What this task involves: Among the entries below, count the lines that contain the word "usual". Respond with the count only.

-------

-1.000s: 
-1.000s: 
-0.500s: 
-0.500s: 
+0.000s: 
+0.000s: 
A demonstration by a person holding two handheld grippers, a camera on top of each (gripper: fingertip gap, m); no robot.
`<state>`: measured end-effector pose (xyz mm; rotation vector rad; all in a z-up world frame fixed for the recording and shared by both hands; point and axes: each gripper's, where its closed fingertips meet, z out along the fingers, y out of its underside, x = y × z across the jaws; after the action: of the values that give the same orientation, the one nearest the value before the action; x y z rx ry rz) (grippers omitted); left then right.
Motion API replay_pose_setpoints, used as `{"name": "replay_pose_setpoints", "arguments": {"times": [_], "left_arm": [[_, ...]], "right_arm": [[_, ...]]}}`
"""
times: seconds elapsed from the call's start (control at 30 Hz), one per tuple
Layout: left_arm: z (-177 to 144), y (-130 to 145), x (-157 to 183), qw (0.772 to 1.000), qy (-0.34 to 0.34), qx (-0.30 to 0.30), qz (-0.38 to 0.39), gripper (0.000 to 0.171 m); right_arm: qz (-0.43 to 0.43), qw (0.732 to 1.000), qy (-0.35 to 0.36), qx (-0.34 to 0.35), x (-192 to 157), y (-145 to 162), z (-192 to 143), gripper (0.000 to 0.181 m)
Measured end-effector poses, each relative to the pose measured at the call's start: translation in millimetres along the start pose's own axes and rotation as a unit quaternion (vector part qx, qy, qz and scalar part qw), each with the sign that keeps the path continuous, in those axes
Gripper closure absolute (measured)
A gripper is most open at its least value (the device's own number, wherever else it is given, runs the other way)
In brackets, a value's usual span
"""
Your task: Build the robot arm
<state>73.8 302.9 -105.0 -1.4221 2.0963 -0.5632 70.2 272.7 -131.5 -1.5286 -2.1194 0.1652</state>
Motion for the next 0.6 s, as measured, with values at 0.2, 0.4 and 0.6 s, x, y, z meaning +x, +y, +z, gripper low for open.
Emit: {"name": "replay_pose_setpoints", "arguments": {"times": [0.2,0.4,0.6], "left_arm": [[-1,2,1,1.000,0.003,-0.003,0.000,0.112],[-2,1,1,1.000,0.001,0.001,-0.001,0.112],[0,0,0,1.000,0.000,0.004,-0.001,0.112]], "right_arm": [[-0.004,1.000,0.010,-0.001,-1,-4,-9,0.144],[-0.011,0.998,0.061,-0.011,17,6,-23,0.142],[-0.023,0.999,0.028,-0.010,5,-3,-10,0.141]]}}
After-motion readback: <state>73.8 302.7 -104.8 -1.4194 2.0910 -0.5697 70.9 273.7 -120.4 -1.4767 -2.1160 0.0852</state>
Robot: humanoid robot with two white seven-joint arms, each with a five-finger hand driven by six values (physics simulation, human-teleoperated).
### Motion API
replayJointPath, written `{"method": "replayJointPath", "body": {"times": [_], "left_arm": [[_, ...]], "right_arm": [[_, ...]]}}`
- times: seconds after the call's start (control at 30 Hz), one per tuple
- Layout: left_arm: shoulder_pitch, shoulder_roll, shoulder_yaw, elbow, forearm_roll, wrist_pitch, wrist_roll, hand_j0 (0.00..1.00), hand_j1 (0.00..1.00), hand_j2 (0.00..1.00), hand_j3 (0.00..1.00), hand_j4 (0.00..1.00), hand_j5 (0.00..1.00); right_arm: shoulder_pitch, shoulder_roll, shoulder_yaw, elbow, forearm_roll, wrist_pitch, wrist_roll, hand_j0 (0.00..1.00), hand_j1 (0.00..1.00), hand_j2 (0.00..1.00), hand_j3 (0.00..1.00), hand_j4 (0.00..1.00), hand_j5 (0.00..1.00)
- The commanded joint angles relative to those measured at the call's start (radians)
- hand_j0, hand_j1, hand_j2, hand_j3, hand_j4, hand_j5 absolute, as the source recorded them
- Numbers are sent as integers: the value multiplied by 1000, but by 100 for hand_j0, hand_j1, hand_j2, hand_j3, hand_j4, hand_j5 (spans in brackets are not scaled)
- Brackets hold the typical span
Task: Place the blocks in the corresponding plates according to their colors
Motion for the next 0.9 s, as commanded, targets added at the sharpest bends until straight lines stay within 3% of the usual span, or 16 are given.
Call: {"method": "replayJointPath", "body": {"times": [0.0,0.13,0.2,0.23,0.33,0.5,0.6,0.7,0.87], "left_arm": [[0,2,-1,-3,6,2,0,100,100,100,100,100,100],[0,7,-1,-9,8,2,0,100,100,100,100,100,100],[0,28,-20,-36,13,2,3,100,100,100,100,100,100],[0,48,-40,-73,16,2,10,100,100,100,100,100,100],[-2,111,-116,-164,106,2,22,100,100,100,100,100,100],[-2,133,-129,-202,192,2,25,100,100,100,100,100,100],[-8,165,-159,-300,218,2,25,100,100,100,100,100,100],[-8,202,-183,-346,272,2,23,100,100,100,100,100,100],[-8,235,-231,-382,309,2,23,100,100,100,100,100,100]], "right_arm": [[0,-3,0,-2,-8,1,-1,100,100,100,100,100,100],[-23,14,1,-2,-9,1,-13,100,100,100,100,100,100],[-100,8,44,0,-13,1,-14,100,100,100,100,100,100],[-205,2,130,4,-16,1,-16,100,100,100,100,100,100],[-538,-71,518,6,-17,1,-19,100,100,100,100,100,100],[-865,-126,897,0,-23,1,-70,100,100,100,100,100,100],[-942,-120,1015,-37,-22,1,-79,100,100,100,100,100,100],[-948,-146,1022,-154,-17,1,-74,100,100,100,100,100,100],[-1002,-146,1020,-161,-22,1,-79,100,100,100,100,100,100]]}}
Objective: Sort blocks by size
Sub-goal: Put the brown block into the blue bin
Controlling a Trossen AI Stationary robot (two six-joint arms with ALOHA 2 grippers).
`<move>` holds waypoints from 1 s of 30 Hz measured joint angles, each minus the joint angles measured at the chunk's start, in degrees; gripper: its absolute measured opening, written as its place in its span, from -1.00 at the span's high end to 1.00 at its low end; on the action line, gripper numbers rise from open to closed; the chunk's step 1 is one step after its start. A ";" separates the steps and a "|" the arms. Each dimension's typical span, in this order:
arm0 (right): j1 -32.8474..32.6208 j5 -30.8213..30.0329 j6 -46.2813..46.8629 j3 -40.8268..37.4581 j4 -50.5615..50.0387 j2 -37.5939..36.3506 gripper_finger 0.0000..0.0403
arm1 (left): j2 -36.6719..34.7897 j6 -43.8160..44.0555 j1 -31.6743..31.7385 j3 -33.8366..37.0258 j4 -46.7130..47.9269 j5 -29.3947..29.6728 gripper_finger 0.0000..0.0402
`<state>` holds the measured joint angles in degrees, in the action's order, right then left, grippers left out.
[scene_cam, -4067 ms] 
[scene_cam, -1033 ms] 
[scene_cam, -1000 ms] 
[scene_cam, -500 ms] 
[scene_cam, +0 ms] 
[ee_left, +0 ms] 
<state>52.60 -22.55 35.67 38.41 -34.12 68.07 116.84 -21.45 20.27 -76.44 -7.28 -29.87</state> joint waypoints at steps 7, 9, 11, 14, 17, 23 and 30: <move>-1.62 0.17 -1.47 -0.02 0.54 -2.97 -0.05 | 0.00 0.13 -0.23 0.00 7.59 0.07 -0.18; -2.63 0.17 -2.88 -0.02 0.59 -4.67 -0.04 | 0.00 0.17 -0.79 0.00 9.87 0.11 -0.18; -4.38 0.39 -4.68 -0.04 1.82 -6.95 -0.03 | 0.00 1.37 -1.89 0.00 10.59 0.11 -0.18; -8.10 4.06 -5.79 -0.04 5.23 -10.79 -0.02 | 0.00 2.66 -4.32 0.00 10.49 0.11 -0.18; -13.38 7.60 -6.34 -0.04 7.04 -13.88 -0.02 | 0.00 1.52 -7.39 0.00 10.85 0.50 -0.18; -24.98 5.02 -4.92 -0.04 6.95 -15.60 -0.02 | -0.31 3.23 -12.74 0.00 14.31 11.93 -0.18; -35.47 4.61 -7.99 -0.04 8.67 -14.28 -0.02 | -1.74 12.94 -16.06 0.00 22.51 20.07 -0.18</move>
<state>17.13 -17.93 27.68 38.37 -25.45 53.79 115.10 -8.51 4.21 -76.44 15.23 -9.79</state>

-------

Answer box: 2